И в Особом совещании к Винаверу прислушивались всегда с большим вниманием. Он умел находить подходящие слова и доводы. И даже когда они не убеждали, они всё же доходили до чужого сознания. А в комиссии приходилось иметь дело с самыми разнообразными ходатайствами и протестами, национальными, религиозными, бытовыми. Там, где избранию подлежало меньше пяти членов Учредительного Собрания, установлена была мажоритарная система. Надо было удовлетворить претензии населения занятой неприятелем территории;
русского населения в Финляндии и Бухаре; русских войск во Франции и на Балканах; лиц женского пола иностранного происхождения в замужестве за российскими гражданами и т. п.

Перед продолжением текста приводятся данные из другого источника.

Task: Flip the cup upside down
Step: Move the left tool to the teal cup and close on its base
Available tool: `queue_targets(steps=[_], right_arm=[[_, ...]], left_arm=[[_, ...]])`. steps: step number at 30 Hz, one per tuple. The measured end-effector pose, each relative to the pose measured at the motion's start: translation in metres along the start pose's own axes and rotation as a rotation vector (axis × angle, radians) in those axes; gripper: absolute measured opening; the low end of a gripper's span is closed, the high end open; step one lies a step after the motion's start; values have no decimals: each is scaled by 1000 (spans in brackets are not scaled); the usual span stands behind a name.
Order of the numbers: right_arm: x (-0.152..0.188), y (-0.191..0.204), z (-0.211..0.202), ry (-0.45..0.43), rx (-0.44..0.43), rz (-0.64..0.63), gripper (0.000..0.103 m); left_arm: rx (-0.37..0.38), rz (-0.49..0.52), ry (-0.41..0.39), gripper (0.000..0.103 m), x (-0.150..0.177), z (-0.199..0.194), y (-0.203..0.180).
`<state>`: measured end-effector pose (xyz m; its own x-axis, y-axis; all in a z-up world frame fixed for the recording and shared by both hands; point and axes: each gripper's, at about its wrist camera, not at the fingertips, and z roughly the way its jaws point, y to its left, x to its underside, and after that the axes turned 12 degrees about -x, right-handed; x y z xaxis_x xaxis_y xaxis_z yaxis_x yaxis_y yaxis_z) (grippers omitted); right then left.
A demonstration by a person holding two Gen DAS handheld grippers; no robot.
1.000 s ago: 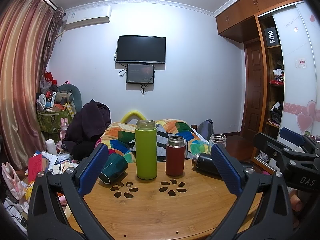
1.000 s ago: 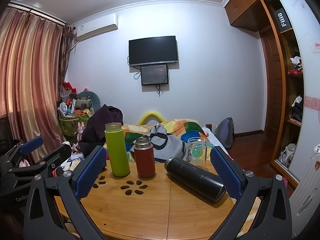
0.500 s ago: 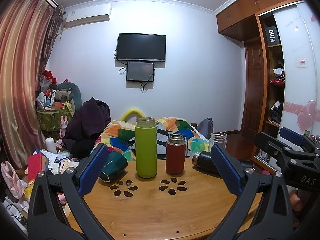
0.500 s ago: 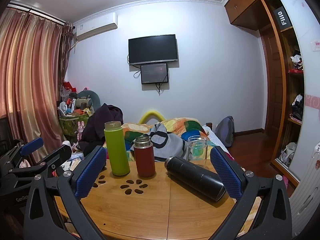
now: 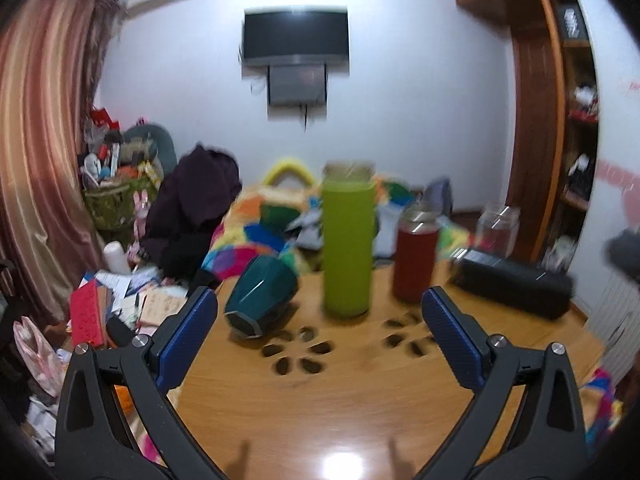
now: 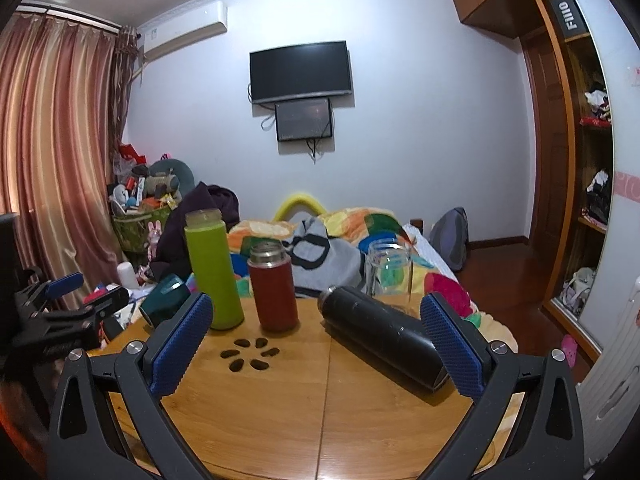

Казаки настаивали - и настояли - на том, чтобы казачьи войска, где бы они ни были расположены, были бы выделены в отдельные избирательные участки. В итоге появились такие избирательные округа-"монстры", как Енисейский округ "со включением российских граждан, проживающих в Урянхайском крае" или как Минский - "за исключением частей ее (губернии), занятых неприятелем, и со включением незанятых неприятелем частей Виленской и Ковенской губерний".
Когда разработаны были основные положения закона и так или иначе были удовлетворены - или не удовлетворены - личные самолюбия и партийное соревнование, интерес к Особому совещанию упал. Упала и посещаемость общих собраний и комиссий настолько, что Совещание, по предложению председателя, призвало своих сочленов более усердно выполнять возложенные на них и принятые на себя обязанности. За два месяца с небольшим, (с 25 мая по 2 августа) Особое совещание сделало почти всё главное - оставалось лишь кое-что отредактировать и утвердить последний раздел о выборах в армии и флоте. За всё время я отсутствовал из Совещания дважды по три дня, когда уезжал в Москву на съезд партии и на Государственное Совещание.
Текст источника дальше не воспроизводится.